Bruxelles, 13/07/2005 (Agence Europe) - Grâce à une proposition de formule de réduction des droits de douane pour l'accès aux marchés présentée par les pays émergents du G20, une impulsion concrète a été donnée aux négociations agricoles de l'OMC lors de la réunion «mini-ministérielle» de l'OMC à Dalian (Chine) du 11 au 13 juillet (EUROPE n° 8988). « Nous sommes venus déterminés à faire avancer les négociations sur l'agriculture et c'est ce que nous avons fait », a déclaré la commissaire à l'Agriculture, Mariann Fischer-Boel, à l'issue des travaux de la première journée. Plus circonspect, le directeur général de l'OMC, Supachai Panitchpakdi, a pour sa part estimé que cette avancée n'était pas suffisante et a appelé à un sursaut pour assurer le succès du cycle de Doha. « Des progrès sont réalisés dans certains domaines, mais, quant à savoir s'ils seront suffisants pour garantir le succès de programmes de travail d'ici la ministérielle de Hong-Kong, c'est une autre affaire », a-t-il déclaré.
Réunis mardi, les 32 ministres du Commerce présents ont adopté une proposition du G20 pour une formule de réduction des droits de douane différenciée entre pays développés et en développement. Elle prévoit la répartition des droits par tranches, les plus élevés devant faire l'objet des baisses les plus fortes. Le G20 propose que cette répartition soit effectuée en quatre tranches (avec une diminution uniforme des droits à l'intérieur de chaque tranche) pour les pays en développement et en cinq pour les pays développés, afin d'accélérer les réductions pour ces derniers. Il préconise aussi la mise en place d'un plafond de 150% pour les droits des pays en développement et de 100% pour les droits des pays développés.

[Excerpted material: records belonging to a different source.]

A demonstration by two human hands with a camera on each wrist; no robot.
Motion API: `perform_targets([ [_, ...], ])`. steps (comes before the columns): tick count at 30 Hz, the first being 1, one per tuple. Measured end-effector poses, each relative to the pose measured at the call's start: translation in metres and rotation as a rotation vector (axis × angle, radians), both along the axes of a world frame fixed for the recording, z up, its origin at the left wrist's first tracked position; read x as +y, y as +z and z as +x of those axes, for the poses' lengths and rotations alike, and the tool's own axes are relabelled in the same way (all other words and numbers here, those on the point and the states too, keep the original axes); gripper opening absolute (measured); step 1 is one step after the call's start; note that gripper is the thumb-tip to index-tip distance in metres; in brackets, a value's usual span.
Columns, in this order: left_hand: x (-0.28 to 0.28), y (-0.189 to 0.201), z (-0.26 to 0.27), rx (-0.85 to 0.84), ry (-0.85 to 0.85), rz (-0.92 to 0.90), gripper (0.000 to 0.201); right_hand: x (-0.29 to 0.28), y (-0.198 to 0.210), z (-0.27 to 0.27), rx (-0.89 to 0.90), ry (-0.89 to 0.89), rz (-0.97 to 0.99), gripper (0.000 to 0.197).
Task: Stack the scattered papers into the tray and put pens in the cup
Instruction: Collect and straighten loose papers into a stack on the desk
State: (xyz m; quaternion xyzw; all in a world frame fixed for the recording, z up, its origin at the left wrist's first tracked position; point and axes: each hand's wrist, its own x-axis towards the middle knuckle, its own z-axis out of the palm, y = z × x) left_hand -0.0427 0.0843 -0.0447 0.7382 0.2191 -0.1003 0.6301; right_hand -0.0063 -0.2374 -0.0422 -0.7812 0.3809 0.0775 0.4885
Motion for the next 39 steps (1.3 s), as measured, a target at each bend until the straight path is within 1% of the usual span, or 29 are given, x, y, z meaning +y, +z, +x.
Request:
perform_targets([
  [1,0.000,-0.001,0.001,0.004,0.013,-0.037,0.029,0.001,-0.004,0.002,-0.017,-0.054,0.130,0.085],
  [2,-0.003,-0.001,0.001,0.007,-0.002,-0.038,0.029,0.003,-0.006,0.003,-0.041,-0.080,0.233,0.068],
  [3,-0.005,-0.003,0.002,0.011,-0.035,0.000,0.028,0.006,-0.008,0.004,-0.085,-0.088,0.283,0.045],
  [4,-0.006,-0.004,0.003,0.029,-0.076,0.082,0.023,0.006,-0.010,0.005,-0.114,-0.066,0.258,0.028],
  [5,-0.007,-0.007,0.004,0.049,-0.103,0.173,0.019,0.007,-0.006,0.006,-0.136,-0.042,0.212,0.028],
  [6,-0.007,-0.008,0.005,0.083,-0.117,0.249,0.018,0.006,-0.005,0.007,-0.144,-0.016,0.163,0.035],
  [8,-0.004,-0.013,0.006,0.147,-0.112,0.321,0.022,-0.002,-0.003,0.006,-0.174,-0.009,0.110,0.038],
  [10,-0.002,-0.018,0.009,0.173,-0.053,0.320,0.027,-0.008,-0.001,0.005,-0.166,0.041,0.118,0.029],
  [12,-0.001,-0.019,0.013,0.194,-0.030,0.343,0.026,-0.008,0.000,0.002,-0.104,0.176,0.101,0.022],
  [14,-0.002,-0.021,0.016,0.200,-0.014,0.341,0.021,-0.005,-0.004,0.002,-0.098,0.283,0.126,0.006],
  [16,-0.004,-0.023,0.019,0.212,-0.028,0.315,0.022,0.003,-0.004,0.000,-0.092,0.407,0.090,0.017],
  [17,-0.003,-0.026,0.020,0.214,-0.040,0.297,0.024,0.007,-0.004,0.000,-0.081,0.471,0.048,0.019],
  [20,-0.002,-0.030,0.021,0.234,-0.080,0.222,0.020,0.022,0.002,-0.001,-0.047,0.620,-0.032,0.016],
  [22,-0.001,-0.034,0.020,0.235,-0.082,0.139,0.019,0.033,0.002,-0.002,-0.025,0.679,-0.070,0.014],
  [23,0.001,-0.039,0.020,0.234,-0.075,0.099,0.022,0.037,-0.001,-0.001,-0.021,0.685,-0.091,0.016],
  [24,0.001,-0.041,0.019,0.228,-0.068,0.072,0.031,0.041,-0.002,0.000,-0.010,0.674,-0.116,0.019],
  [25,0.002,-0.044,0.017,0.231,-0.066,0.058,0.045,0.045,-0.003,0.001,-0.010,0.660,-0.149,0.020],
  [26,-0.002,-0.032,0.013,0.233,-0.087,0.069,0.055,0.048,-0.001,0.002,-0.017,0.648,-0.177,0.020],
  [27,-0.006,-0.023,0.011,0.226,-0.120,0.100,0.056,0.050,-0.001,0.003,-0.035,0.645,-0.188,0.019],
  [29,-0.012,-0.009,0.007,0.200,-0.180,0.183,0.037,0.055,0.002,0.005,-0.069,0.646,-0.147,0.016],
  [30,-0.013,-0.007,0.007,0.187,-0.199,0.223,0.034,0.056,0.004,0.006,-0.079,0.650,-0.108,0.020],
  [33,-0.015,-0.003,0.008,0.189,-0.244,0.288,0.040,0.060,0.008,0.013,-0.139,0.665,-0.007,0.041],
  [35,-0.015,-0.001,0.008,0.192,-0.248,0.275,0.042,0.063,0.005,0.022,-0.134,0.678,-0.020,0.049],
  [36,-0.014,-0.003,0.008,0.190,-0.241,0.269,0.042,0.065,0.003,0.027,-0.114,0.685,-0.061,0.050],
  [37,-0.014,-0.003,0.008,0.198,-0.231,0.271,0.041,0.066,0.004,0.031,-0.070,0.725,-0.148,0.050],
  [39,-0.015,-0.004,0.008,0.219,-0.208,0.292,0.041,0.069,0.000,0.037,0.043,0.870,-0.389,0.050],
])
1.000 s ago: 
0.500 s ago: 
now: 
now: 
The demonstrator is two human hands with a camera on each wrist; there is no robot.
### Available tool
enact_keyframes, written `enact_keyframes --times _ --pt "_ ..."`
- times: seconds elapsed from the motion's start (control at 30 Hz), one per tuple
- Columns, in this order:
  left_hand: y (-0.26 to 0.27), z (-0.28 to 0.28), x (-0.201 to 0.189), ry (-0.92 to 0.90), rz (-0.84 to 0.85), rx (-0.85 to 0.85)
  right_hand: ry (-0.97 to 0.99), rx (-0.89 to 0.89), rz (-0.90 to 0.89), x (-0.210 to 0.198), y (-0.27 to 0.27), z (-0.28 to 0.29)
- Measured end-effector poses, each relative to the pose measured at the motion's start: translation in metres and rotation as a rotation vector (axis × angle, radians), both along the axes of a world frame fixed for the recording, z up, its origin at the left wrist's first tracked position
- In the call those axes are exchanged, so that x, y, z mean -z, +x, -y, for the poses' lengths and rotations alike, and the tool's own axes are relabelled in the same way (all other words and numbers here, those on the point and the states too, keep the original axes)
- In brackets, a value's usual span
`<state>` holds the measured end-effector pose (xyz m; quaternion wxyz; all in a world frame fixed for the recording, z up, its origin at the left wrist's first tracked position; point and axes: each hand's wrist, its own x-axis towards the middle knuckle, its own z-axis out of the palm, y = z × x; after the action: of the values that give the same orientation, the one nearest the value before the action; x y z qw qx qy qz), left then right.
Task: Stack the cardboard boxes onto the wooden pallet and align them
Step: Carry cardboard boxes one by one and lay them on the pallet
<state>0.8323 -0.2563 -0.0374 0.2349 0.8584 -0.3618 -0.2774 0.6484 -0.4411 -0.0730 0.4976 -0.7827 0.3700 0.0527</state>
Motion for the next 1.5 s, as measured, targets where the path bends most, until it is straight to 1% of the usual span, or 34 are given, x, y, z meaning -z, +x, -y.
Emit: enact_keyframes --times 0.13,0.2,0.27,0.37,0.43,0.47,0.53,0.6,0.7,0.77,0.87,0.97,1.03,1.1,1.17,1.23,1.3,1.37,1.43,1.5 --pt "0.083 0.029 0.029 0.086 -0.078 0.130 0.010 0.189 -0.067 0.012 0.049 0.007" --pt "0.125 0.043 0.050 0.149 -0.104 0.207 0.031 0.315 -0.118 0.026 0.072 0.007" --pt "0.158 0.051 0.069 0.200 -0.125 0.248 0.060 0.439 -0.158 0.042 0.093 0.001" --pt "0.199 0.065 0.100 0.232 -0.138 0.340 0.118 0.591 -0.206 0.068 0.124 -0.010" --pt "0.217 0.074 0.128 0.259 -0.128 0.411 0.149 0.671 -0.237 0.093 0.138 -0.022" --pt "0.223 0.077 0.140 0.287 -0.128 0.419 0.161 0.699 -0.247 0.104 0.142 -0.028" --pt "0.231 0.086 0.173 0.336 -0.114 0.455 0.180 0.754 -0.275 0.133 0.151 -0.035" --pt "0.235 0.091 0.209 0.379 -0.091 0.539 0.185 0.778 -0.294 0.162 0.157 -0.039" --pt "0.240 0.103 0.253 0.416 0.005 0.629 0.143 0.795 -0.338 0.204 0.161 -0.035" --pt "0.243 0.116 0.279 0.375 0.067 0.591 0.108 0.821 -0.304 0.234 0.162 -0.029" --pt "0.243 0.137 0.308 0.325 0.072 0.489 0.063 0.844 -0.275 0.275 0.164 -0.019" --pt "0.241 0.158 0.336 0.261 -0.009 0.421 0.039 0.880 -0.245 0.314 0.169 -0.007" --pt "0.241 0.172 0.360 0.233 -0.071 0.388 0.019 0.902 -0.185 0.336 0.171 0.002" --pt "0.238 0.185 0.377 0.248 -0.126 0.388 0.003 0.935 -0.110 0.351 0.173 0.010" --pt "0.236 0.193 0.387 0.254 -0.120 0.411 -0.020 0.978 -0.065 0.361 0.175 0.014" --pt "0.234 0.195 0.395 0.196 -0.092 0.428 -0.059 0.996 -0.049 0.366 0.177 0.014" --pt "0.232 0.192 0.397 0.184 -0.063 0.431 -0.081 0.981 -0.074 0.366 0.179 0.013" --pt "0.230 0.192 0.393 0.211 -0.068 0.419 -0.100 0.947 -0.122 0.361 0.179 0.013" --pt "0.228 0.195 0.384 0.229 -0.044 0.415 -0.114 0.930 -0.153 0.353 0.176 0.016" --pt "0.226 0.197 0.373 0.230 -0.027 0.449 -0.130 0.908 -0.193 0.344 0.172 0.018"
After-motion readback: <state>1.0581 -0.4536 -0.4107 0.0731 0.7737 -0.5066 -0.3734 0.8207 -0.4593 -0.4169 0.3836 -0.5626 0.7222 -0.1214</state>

Accueillant favorablement l'initiative du G20, Mme Fischer Boel a indiqué que l'UE était « disposée à utiliser comme base de travail l'approche linéaire (du G20) tant que cela s'accompagne d'une certaine marge de manoeuvre autour de la baisse pivot » fixée pour chaque tranche. « L'UE est prête à bouger de sa position initiale sur l'accès aux marchés et à chercher un juste milieu entre cette position et la nouvelle proposition du G20. Mais cela nécessitera un accord sur un degré de flexibilité dans la formule (…) ainsi qu'un mouvement de la part des autres pays développés sur les soutiens internes et les subventions à l'exportation », a-t-elle ajouté.